WHAT IS NEEDED ▸ Repeat the following data exactly, omitting pictures.

DATA BLOCK ▸

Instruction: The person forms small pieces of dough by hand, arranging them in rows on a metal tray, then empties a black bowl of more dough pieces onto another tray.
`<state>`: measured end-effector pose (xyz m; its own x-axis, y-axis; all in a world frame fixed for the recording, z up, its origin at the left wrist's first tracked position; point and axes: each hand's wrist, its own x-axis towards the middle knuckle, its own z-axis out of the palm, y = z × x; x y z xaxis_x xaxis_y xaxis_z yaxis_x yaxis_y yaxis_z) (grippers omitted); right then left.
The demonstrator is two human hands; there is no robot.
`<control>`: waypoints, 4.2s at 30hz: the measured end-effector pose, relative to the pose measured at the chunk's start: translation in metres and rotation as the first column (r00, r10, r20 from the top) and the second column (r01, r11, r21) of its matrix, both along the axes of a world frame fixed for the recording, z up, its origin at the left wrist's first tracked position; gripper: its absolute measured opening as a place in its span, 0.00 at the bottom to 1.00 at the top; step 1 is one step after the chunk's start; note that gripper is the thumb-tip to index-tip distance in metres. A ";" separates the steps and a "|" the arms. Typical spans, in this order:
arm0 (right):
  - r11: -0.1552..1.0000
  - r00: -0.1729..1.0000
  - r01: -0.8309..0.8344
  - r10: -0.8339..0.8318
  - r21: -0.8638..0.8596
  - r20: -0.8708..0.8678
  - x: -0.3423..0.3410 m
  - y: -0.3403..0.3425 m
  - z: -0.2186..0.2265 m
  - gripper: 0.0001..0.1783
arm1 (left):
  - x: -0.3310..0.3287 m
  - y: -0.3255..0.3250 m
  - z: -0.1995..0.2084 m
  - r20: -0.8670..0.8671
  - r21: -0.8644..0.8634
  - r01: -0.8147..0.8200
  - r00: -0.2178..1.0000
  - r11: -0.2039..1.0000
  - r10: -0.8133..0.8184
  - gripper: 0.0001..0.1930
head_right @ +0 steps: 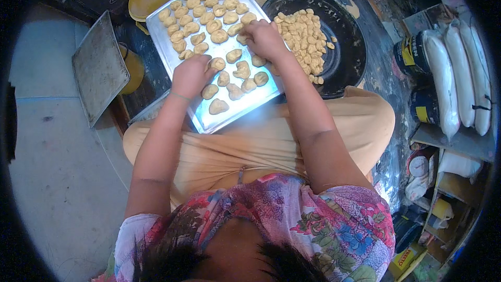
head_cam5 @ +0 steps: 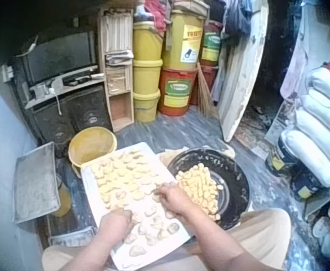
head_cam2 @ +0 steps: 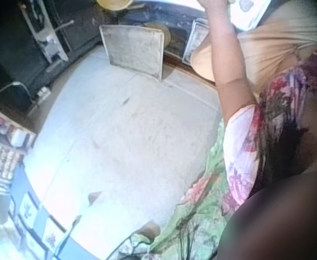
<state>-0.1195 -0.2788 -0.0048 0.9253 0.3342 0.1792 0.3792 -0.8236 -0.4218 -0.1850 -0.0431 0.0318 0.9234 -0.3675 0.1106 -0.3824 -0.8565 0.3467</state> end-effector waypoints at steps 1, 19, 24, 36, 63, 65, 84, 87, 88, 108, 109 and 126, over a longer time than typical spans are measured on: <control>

TASK SOLUTION ▸
Instruction: The person forms small pieces of dough by hand, arranging them in rows on a metal tray, then empties a black bowl of more dough pieces onto another tray.
`<state>`: measured end-effector pose (xyz m; its own x-axis, y-axis; all in a world frame fixed for the recording, z up, its origin at the left wrist's first tracked position; point and axes: each hand's wrist, its own x-axis towards the middle knuckle, its own z-axis out of the palm, y = z × x; x y z xaxis_x xaxis_y xaxis_z yaxis_x yaxis_y yaxis_z) (grippers omitted); right then left.
The demonstrator is two human hands; there is no robot.
`<control>`: waypoints, 4.2s at 30hz: the measured end-effector pose, relative to the pose measured at the chunk's start: translation in metres and rotation as the first column (r00, r10, r20 from the top) and the second column (r01, r11, r21) of its matrix, both along the axes of a world frame fixed for the recording, z up, its origin at the left wrist's first tracked position; gripper: its absolute measured opening as a place in its span, 0.00 at the bottom to 1.00 at the top; step 1 is one step after the chunk's start; note that gripper is the thumb-tip to index-tip distance in metres. A ";" separates the steps and a "|" the arms. Typical spans, in this order:
arm0 (right):
  - r11: -0.1552..1.0000
  - r00: -0.1729..1.0000
  - r01: -0.8309..0.8344
  - r10: -0.8339..0.8318
  - r21: -0.8638..0.8596
  - r20: -0.8708..0.8678
  - x: -0.3423..0.3410 m
  - y: -0.3403..0.3425 m
  - z: -0.2186..0.2265 m
  - gripper: 0.0001..0.1783
arm1 (left):
  - x: -0.3310..0.3287 m
  - y: -0.3255..0.3250 m
  - z: -0.1995..0.2084 m
  - r20: -0.8670..0.8671
  - r21: -0.8644..0.8634
  - r01: -0.8147..0.8200
  - r00: -0.2178..1.0000
  - r11: -0.2039..1.0000
  - r10: -0.8133..0.8184
  - gripper: 0.0001..0.1930
head_right @ +0 steps: 
head_cam5 @ +0 steps: 
head_cam2 @ +0 steps: 
<state>-0.1195 -0.2788 -0.0048 0.9253 0.3342 0.1792 0.3792 -0.8236 -0.4218 -0.1850 -0.0431 0.0318 0.9234 -0.3675 0.1106 -0.3824 -0.8565 0.3467</state> end-effector waypoints at steps 1, 19, 24, 36, 63, 65, 84, 87, 88, 108, 109 and 126, over a longer time than typical spans are measured on: <control>

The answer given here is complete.